• [What is required]: Copy out all lines bearing the word "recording" from the listing below.

- - -

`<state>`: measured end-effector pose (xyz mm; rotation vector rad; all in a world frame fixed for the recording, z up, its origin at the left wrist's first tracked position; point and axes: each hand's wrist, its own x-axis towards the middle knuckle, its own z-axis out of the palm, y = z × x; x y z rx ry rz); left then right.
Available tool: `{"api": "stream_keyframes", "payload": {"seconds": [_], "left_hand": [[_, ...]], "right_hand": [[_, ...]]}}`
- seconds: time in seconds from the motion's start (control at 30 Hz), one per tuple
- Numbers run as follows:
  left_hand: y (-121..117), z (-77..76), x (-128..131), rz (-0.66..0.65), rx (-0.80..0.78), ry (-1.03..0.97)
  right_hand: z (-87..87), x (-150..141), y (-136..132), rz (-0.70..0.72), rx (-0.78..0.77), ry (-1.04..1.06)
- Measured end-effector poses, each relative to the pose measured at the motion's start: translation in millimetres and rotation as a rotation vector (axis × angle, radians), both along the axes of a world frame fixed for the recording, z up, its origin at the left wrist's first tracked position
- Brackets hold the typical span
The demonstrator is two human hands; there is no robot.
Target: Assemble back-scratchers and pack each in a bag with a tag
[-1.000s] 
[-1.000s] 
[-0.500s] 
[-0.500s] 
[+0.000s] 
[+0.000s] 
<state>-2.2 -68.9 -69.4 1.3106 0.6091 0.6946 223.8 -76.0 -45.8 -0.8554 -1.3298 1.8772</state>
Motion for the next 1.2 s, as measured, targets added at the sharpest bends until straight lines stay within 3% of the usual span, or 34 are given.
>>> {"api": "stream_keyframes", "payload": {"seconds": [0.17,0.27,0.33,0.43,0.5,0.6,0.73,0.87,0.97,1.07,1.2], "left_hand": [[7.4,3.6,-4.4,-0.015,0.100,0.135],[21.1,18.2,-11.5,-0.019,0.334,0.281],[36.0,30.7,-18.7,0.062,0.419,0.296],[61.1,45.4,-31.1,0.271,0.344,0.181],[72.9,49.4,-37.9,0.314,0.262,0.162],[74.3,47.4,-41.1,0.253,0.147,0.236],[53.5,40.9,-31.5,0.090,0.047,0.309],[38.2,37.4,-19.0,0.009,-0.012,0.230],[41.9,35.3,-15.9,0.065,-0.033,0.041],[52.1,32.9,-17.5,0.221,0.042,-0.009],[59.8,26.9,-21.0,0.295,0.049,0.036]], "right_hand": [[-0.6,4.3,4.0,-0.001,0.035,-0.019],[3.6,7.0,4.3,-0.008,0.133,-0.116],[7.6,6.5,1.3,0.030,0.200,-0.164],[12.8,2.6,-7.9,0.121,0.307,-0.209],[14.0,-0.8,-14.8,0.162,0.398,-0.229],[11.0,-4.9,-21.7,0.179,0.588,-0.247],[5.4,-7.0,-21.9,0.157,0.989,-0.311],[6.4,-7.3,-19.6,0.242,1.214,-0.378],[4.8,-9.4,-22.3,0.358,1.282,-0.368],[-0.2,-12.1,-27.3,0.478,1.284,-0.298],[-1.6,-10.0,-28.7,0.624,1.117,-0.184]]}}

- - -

• [Response to the exercise]:
`<state>`: measured end-effector pose (xyz mm; rotation vector rad; all in a world frame fixed for the recording, z up, its origin at the left wrist's first tracked position; point and axes: each hand's wrist, its own x-axis towards the middle knuckle, its own z-axis out of the palm, y = z × x; x y z rx ry rz); left then right.
- Measured end-effector poses, each relative to the pose measured at the motion's start: translation in millimetres and rotation as a rotation vector (axis × angle, radians), both along the axes of a world frame fixed for the recording, z up, its origin at the left wrist's first tracked position

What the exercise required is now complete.